[SPARK-54289][SQL] Allow MERGE INTO to preserve existing struct fields for UPDATE SET * when source struct has less nested fields than target struct #53149

szehon-ho · 2025-11-21T02:47:56Z

What changes were proposed in this pull request?

Introduce a new flag spark.sql.merge.nested.type.assign.by.field that allows UPDATE SET * action in MERGE INTO to be shorthand to assign every nested struct to its existing source counterpart (ie, UPDATE SET a.b.c = source.a.b.c). This will have the implication that existing struct field in the target table that has no source equivalent are preserved, when the corresponding source struct has less fields than target.

Additional code is added to prevent null expansion in this case (ie, a null source struct expanding to a struct of nulls).

Why are the changes needed?

Following #52347, we now allow MERGE INTO to have a source table struct with less nested fields than target table struct. In this scenario, a user making a UPDATE SET * may have two interpretations.

The use may interpret UPDATE SET * as shorthand to assign every top-column level field, ie UPDATE SET struct=source.struct, then the target struct is set to source struct object as is, with missing fields as NULL. This is the current behavior.

The user may also mean that UPDATE SET * is short-hand to assign every nested struct field (ie, UPDATE SET struct.a.b = source.struct.a.b), in which case the target struct fields missing in source are retained. This is similar to UPDATE SET * not overriding existing target columns missing in the source, for example. For this case, this flag is added.

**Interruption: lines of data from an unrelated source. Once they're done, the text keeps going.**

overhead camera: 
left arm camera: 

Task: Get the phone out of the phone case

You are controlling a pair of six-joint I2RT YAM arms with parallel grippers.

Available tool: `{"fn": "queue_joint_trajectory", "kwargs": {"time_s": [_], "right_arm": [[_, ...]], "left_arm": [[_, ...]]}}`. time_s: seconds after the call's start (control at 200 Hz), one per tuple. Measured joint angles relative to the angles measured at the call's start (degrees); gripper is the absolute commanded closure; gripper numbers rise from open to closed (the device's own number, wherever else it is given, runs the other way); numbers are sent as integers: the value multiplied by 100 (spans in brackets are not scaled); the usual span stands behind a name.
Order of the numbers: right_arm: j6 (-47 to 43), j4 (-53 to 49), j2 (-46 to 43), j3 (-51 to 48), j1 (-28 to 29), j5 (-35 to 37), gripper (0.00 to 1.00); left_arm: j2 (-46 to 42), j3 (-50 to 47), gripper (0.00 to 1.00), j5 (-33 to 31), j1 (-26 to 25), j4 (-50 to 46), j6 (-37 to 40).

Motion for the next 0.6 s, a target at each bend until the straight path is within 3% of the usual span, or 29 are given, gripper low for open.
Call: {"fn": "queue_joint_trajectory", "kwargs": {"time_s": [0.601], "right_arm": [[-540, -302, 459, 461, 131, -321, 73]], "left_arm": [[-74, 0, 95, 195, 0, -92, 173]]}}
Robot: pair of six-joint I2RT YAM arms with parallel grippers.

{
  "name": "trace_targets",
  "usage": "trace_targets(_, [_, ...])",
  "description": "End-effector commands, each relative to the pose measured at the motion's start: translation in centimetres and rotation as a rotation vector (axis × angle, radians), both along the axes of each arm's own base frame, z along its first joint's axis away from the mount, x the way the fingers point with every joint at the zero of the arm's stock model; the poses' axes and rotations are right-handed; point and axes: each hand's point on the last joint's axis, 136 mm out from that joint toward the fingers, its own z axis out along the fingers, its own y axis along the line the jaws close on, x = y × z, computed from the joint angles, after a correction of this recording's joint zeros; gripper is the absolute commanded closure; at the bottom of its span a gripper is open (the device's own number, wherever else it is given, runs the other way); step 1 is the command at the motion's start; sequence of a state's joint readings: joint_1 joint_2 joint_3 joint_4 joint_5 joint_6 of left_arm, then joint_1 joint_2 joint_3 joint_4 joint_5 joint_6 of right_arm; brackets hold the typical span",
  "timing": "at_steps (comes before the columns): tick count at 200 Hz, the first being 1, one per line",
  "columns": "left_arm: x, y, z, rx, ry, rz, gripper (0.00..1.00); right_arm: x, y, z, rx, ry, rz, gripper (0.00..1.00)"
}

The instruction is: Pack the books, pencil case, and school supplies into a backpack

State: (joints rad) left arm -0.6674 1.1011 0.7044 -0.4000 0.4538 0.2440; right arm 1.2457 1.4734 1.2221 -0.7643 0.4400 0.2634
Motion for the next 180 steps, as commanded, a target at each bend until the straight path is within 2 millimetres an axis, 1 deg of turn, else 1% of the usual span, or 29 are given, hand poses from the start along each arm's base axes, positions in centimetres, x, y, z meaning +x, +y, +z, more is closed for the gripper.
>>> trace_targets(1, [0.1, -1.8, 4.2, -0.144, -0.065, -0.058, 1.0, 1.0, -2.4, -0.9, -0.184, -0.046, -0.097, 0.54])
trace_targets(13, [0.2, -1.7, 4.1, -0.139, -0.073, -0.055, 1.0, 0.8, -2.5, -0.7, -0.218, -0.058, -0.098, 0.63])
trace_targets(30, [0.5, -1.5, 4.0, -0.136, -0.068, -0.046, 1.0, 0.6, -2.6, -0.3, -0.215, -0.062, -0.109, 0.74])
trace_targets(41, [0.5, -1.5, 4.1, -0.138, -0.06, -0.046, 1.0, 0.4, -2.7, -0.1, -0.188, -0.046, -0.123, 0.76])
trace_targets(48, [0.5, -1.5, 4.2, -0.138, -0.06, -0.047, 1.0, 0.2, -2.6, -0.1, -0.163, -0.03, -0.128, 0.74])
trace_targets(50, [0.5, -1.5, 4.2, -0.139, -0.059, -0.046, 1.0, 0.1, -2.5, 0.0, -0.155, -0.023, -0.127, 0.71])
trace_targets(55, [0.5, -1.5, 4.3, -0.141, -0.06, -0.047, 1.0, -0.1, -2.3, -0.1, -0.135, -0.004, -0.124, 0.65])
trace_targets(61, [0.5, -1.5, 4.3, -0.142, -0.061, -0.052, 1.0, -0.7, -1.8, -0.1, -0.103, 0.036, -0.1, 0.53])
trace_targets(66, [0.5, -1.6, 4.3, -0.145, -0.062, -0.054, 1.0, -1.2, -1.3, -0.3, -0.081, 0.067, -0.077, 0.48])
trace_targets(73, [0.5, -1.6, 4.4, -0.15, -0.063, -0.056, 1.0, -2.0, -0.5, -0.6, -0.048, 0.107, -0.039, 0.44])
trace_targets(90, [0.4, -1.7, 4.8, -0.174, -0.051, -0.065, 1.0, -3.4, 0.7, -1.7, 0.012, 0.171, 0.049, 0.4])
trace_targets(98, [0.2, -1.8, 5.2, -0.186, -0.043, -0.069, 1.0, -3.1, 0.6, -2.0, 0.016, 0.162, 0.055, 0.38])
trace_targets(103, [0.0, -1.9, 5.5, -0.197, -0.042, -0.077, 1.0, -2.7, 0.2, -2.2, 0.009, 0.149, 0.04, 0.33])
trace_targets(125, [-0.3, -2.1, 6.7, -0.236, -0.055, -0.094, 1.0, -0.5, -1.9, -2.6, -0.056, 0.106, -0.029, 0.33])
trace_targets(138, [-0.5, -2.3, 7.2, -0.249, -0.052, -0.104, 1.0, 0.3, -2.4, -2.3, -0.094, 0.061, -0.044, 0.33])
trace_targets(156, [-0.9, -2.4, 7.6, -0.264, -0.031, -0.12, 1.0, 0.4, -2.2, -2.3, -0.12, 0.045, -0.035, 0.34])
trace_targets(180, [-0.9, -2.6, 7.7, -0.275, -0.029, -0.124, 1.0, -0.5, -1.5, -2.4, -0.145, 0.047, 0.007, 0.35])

Does this PR introduce any user-facing change?

No, the support to allow source structs to have less fields than target structs in MERGE INTO is unreleased yet (#52347), and in any case there is a flag to toggle this functionality.

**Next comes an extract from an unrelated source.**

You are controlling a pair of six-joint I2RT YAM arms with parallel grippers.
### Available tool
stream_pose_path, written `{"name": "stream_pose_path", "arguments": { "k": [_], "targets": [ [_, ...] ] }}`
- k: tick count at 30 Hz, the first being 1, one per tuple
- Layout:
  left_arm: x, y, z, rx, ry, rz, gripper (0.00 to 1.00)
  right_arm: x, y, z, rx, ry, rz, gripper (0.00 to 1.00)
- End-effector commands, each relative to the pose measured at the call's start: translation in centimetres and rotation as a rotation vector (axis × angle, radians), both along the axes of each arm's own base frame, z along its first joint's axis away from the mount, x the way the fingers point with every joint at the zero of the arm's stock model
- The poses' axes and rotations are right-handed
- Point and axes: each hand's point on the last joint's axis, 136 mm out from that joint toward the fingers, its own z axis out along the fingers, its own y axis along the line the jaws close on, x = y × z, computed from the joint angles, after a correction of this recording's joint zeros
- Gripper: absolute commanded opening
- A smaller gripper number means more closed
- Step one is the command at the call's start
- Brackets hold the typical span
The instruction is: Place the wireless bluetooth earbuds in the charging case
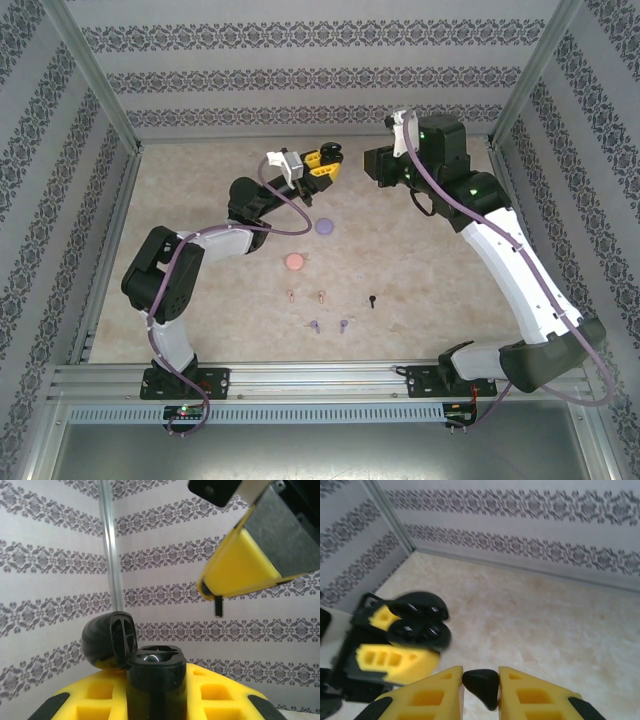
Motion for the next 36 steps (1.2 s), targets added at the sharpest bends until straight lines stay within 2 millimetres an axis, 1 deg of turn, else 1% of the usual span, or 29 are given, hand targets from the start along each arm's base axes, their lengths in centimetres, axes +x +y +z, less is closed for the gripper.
{"name": "stream_pose_path", "arguments": {
  "k": [1, 5, 9, 18, 25, 31, 36],
  "targets": [
    [-1.6, -1.4, 1.4, -0.010, -0.098, -0.059, 0.00, -0.2, 1.2, 3.7, 0.057, -0.142, 0.077, 0.23],
    [-1.6, -1.9, 1.6, -0.017, -0.093, -0.075, 0.00, -0.4, 1.9, 4.2, 0.076, -0.192, 0.120, 0.23],
    [-1.5, -2.3, 1.4, -0.020, -0.083, -0.083, 0.00, -0.1, 2.4, 3.8, 0.092, -0.179, 0.139, 0.23],
    [-1.4, -2.4, 1.1, -0.025, -0.066, -0.086, 0.00, -0.1, 4.3, 2.1, 0.138, -0.101, 0.208, 0.23],
    [-1.4, -2.4, 1.1, -0.025, -0.066, -0.084, 0.00, -0.1, 5.5, -0.1, 0.117, -0.043, 0.229, 0.23],
    [-1.4, -2.3, 1.2, -0.026, -0.067, -0.078, 0.00, 0.3, 5.6, -1.4, 0.104, -0.017, 0.223, 0.22],
    [-1.4, -2.3, 1.1, -0.025, -0.069, -0.076, 0.00, 0.5, 5.4, -1.9, 0.090, -0.009, 0.211, 0.21]
  ]
}}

How was this patch tested?

Unit tests, especially around cases where the source struct is null.

Was this patch authored or co-authored using generative AI tooling?

No

…s for UPDATE SET * when source has less fields

dongjoon-hyun

~~Is this an improvement, @szehon-ho ?~~
~~It looks like a massive change if it's a bug fix.~~

Never mind. I checked the JIRA discussion we had before.

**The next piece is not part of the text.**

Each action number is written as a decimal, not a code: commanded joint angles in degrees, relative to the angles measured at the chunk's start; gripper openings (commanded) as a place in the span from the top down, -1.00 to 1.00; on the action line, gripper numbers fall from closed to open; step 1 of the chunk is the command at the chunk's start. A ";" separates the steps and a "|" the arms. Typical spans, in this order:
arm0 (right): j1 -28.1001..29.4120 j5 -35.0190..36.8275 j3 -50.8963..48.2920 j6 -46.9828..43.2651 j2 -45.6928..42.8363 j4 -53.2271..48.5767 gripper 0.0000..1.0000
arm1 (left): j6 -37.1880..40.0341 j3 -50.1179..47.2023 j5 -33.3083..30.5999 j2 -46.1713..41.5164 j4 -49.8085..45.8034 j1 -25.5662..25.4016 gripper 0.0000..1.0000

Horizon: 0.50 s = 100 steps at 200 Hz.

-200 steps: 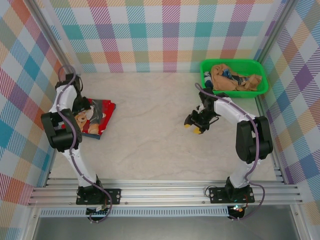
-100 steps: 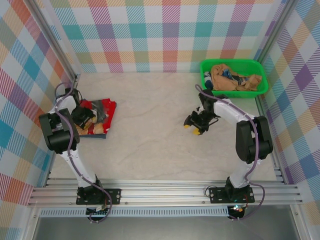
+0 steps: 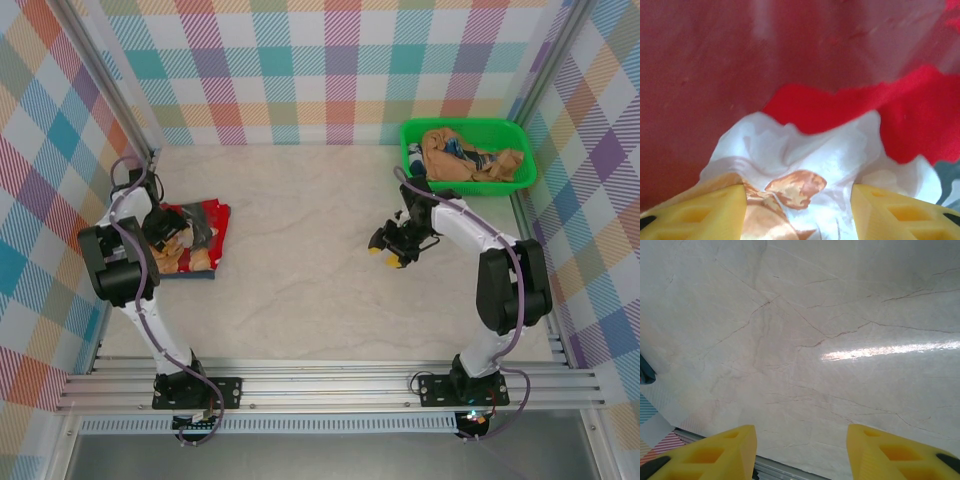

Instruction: Fold and stack the t-shirts

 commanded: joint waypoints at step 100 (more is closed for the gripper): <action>0.35 4.38 -4.12 -0.08 -8.72 -1.20 -0.14 | -0.04 11.25 3.59 0.14 -2.30 -0.40 -0.73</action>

szehon-ho · 2025-11-21T09:41:15Z

@cloud-fan can you help review? Thanks

szehon-ho · 2025-11-21T09:43:04Z

sql/catalyst/src/main/scala/org/apache/spark/sql/catalyst/analysis/AssignmentUtils.scala

    }
  }

+  private def applyNestedFieldAssignments(


Note: this is like applyFieldAssignments above, but recurses into nested structs

dongjoon-hyun · 2025-11-21T15:53:09Z

sql/catalyst/src/main/scala/org/apache/spark/sql/internal/SQLConf.scala

      .createWithDefault(true)

+  val MERGE_INTO_SOURCE_NESTED_TYPE_UPDATE_BY_FIELD =
+    buildConf("spark.sql.merge.nested.type.assign.by.fieldv2")


Hi, @szehon-ho . The naming space design looks weird. Why nested is at the different level like the following?

spark.sql.merge.nested.type.assign.by.fieldv2 spark.sql.merge.source.nested.type.coercion.enabled

ah yes i fixed the config string in latest one, thanks!

dongjoon-hyun · 2025-11-21T16:01:42Z

sql/catalyst/src/main/scala/org/apache/spark/sql/internal/SQLConf.scala

    getConf(SQLConf.LEGACY_XML_PARSER_ENABLED)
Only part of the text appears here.